Information supplied: Begin

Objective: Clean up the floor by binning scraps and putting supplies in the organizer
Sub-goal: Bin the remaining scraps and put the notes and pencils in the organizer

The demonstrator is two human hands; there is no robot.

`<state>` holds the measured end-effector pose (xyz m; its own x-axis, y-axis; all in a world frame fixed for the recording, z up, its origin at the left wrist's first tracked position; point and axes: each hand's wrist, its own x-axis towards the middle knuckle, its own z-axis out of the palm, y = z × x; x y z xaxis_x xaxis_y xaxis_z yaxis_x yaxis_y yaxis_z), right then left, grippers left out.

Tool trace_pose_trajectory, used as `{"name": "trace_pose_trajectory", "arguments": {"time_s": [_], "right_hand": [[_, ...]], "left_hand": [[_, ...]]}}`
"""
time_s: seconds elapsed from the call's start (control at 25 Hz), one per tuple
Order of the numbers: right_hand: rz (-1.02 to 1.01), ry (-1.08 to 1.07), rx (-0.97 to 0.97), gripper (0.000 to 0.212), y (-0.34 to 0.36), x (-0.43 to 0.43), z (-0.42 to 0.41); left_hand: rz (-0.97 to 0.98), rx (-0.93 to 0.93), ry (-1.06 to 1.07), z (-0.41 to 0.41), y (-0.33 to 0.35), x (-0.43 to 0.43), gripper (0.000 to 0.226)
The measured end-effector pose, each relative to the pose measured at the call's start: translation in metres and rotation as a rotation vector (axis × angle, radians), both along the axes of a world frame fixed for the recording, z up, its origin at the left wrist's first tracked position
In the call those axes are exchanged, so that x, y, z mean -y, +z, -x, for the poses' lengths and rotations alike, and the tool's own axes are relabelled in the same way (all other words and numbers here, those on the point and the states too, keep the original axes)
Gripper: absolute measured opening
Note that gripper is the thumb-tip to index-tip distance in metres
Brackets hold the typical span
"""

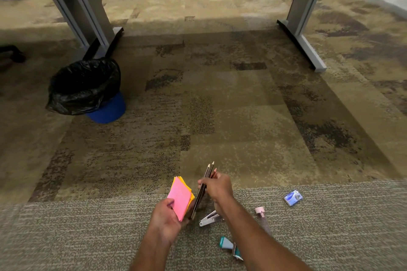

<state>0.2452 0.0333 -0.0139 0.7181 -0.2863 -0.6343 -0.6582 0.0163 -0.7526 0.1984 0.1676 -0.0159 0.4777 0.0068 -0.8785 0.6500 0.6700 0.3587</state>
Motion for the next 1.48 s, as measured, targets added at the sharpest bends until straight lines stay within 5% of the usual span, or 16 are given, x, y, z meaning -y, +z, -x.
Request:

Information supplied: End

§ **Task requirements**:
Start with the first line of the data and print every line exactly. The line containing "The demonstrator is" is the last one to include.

§ **Exercise answer**:
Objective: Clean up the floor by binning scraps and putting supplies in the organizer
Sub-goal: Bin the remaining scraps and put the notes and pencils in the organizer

The demonstrator is two human hands; there is no robot.

No additional output will be generated.